"""
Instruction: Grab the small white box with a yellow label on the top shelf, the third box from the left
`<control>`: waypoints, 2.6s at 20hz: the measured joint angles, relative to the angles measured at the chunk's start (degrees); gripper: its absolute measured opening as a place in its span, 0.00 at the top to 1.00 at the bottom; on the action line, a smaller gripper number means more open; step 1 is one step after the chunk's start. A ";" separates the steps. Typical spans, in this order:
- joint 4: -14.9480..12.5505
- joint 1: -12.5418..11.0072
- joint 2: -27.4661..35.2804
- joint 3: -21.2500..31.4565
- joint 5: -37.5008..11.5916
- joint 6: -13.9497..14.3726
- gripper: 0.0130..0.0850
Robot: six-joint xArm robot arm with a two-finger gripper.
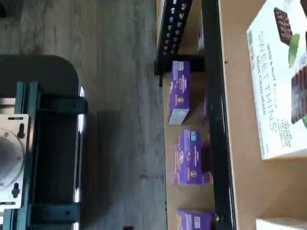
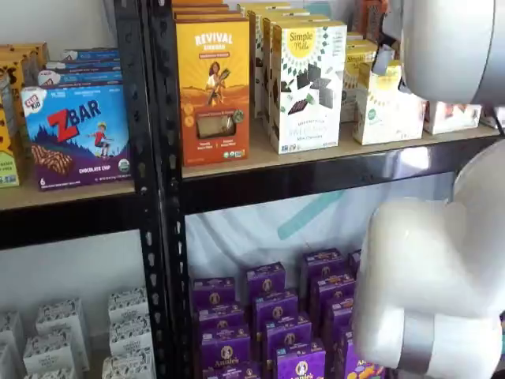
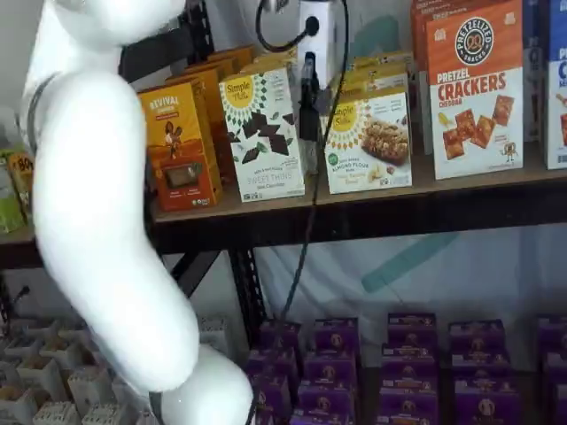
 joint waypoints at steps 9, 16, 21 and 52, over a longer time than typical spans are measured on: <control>-1.13 4.80 -1.09 1.94 -1.00 4.13 0.00; 4.15 2.30 -2.15 3.26 -7.79 2.89 0.00; 6.15 1.11 -1.26 2.74 -11.51 1.83 0.00; -6.51 5.11 7.11 -2.88 -10.36 2.28 0.00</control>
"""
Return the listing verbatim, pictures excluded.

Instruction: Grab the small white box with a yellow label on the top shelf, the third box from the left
`<control>`: waypoints, 2.6s at 20hz: the measured joint angles, relative to the angles measured at the chunk's start (degrees); gripper: its absolute measured opening as a place in its span, 0.00 at the top to 1.00 at the bottom; on the action line, a smaller gripper number means more open; step 1 is one step after the chunk's start. A ";" separates the steps. Typical spans, in this order:
- joint 4: -14.9480..12.5505
- joint 1: -12.5418..11.0072
- joint 2: -27.4661..35.2804
- joint 3: -21.2500..31.4565
- joint 5: -37.5008..11.5916
- joint 6: -13.9497..14.3726
- gripper: 0.0130..0.0850
Robot: six-joint xArm robot arm with a two-finger gripper.
 joint waypoints at steps 9, 16, 21 and 52, over a longer time than typical spans are measured on: <control>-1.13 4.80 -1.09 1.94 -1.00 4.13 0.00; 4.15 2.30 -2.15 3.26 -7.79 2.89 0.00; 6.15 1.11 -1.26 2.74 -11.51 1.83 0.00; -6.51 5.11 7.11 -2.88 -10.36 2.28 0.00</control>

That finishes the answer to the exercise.